BEGIN Data below
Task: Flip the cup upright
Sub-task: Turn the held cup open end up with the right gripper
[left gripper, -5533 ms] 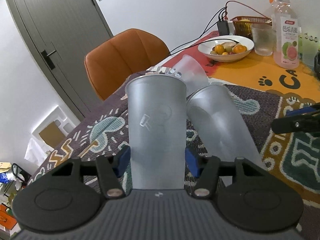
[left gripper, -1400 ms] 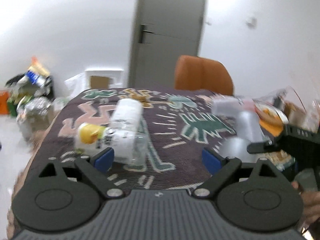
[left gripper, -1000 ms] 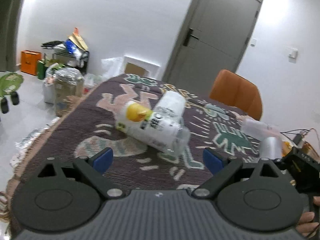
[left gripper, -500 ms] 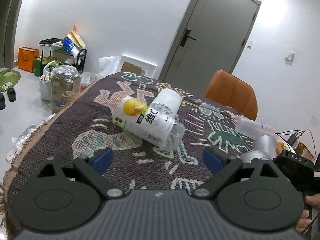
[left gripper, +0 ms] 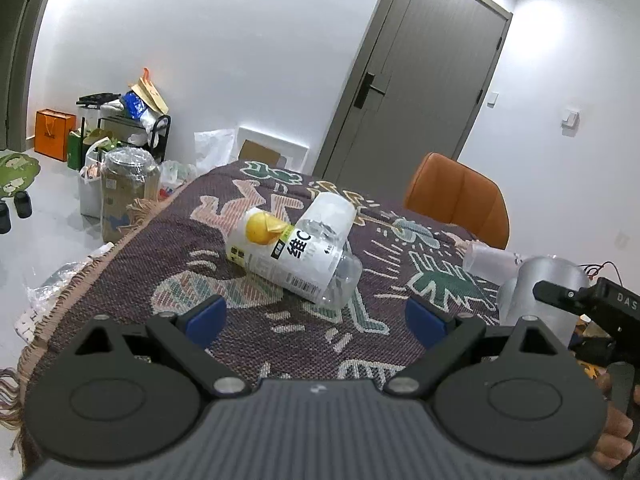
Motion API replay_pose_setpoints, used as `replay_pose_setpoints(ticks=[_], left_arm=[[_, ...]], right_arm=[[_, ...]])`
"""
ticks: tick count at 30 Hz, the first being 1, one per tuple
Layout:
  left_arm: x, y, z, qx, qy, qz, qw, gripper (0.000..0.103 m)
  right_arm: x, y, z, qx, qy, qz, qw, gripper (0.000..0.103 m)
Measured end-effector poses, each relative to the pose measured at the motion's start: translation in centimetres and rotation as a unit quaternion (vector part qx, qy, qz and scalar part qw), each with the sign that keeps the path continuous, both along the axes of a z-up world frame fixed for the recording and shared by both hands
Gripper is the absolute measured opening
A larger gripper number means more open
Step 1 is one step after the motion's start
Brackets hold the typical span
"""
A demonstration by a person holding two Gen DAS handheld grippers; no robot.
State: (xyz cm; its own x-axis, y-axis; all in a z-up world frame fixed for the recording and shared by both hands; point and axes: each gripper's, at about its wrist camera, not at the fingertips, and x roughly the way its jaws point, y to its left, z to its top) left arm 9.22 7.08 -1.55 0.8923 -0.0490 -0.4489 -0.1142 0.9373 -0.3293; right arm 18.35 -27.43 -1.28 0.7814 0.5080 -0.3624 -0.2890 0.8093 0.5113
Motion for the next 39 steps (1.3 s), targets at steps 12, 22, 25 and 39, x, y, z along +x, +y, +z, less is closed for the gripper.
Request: replay_pose_setpoints(ticks=[12, 22, 25, 39], left_arm=[[-1.7, 0.7, 0.4, 0.002, -0.018, 0.013, 0.9998, 0.095], [-2.7, 1.9, 0.0, -0.009, -0.021, 0.027, 0.9994, 0.095], [-2.9, 2.1, -0.1, -0.011, -0.022, 0.029, 0.9993, 0.095], [-3.4, 2.2, -0.2, -0.014, -0.024, 0.027, 0.9992, 0.095]], right_arm=[[-1.0, 2.6, 2.7, -0.081, -0.098, -0.005, 0.992, 0.073], [-2.0, 5.4, 2.8, -0.165, -0.156, 0.002, 0.974, 0.073], [-1.9, 5.7, 3.1, -0.172, -0.161, 0.005, 0.972, 0.073], [-3.6, 6.6, 3.5, -0.197, -0.177, 0.012, 0.964, 0.074]])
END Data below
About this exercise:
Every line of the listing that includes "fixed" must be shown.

Written solution:
Measured end-effector poses, each relative to the pose measured at the motion's start: translation in centimetres and rotation as a unit quaternion (vector part qx, qy, qz and scalar part qw), each with the sign that keeps the path continuous, both along the axes of a z-up world frame fixed for the recording and shared by both hands
State: (xyz cm; its own x-axis, y-axis; all in a z-up world frame fixed for the recording and shared by both hands; point and axes: each gripper's, at about its wrist camera, not at the fingertips, and x roughly the way its jaws point, y to its left, z to its top) left arm 9.22 7.08 -1.55 0.8923 -0.0490 -0.4489 -0.1142 0.9373 -0.3293; right arm 18.35 -27.43 -1.28 0.7814 0.5080 -0.3624 -0.2890 0.8093 0.5113

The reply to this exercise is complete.